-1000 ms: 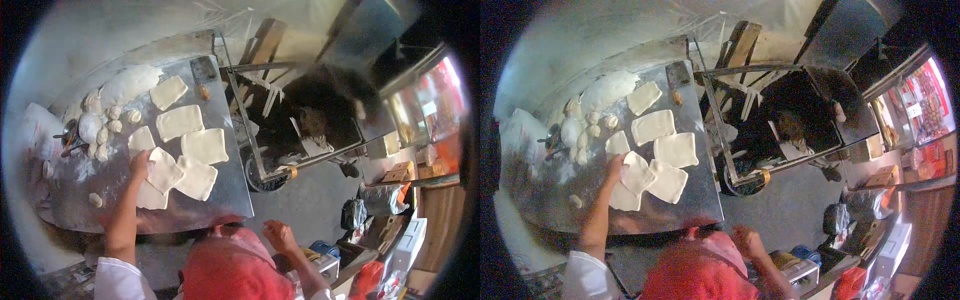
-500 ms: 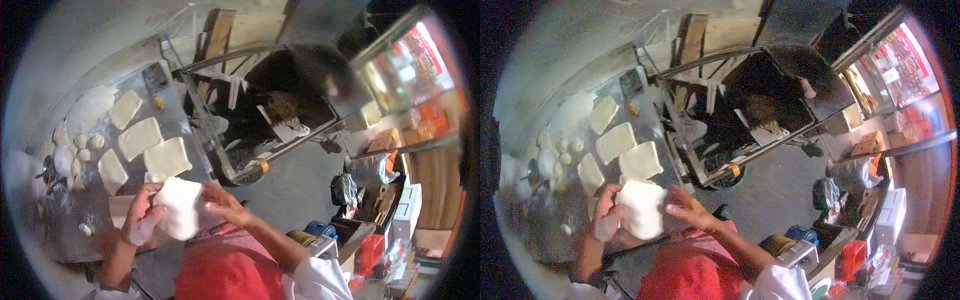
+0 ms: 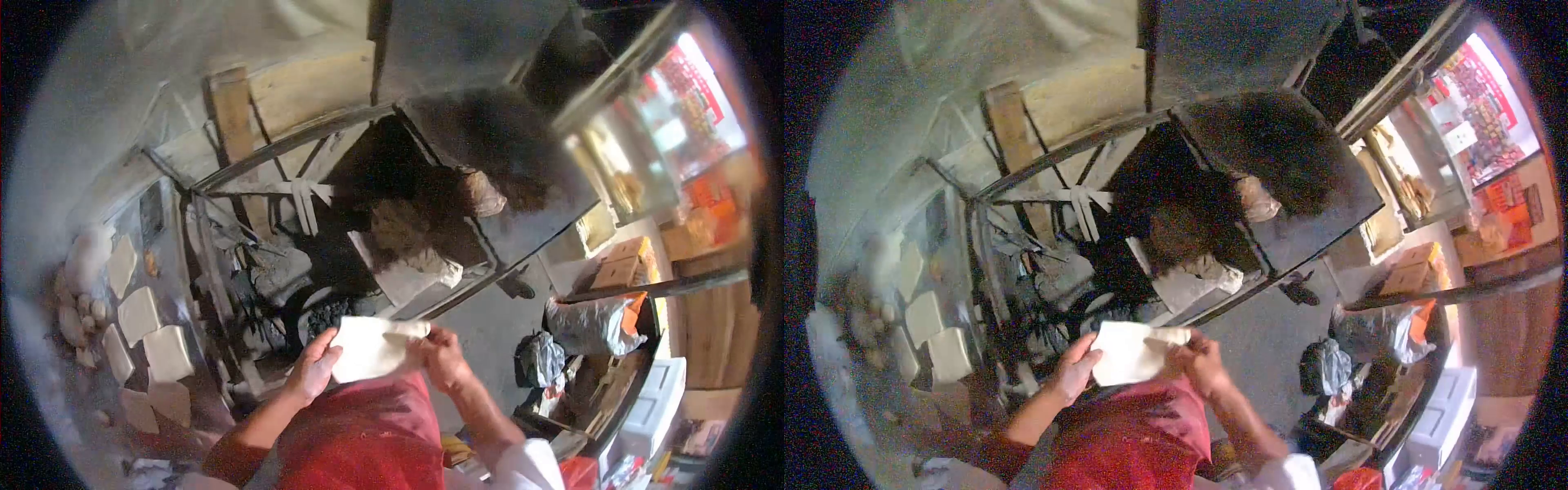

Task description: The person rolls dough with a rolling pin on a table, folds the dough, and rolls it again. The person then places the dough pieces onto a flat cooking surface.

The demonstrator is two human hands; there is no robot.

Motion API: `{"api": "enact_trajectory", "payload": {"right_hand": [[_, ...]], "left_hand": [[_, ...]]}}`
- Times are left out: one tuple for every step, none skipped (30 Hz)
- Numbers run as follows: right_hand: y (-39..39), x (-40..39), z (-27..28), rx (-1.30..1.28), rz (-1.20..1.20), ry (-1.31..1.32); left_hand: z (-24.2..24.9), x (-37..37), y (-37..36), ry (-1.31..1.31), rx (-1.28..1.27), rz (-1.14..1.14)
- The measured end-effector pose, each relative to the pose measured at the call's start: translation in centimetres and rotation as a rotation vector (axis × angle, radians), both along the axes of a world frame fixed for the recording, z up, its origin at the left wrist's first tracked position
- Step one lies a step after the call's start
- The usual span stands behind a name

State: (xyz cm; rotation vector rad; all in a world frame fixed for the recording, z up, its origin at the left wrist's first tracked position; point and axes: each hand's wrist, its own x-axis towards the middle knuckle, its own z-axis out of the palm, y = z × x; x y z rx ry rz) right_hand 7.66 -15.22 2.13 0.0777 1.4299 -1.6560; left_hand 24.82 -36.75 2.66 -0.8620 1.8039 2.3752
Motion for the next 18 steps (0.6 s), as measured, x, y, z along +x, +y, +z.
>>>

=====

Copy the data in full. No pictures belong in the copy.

-1000 ms: 
-500 ms: 
+0 ms: 

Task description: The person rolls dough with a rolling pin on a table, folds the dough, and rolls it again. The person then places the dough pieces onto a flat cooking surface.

The demonstrator is two human hands; there is no robot.

Motion API: `{"api": "enact_trajectory", "payload": {"right_hand": [[_, ...]], "left_hand": [[_, ...]]}}`
- Times are left out: one tuple for every step, none skipped (30 Hz)
- Numbers run as follows: right_hand: y (-39..39), x (-40..39), z (-27..28), rx (-1.30..1.28), rz (-1.20..1.20), ry (-1.31..1.32); left_hand: z (-24.2..24.9), x (-37..37), y (-37..36), ry (-1.31..1.31), rx (-1.28..1.27), rz (-1.14..1.14)
- The measured end-effector pose, each relative to the pose measured at the call's start: translation in centimetres and rotation as a rotation vector (axis × angle, radians), both along the axes of a world frame fixed for the recording, z up, its origin at the left wrist's first tracked position
- Step one lies a step after the call's start
- The usual span stands behind a name

State: (xyz cm; rotation vector rad; all in a world frame fixed for the recording, z up, its origin at the left wrist's first tracked position; point and axes: each hand's wrist, its own x-axis towards the middle knuckle, its own z-axis out of the palm, y = z × x; x y z rx ry rz) right_hand 7.66 -15.22 2.13 0.0777 1.4299 -1.6560; left_hand 24.82 -36.75 2.66 -0.8620 1.8039 2.3752
Motion for the next 18 steps (0.6 s), as measured, x, y, z along +x, +y, +z.
>>>

That completes the answer to this exercise.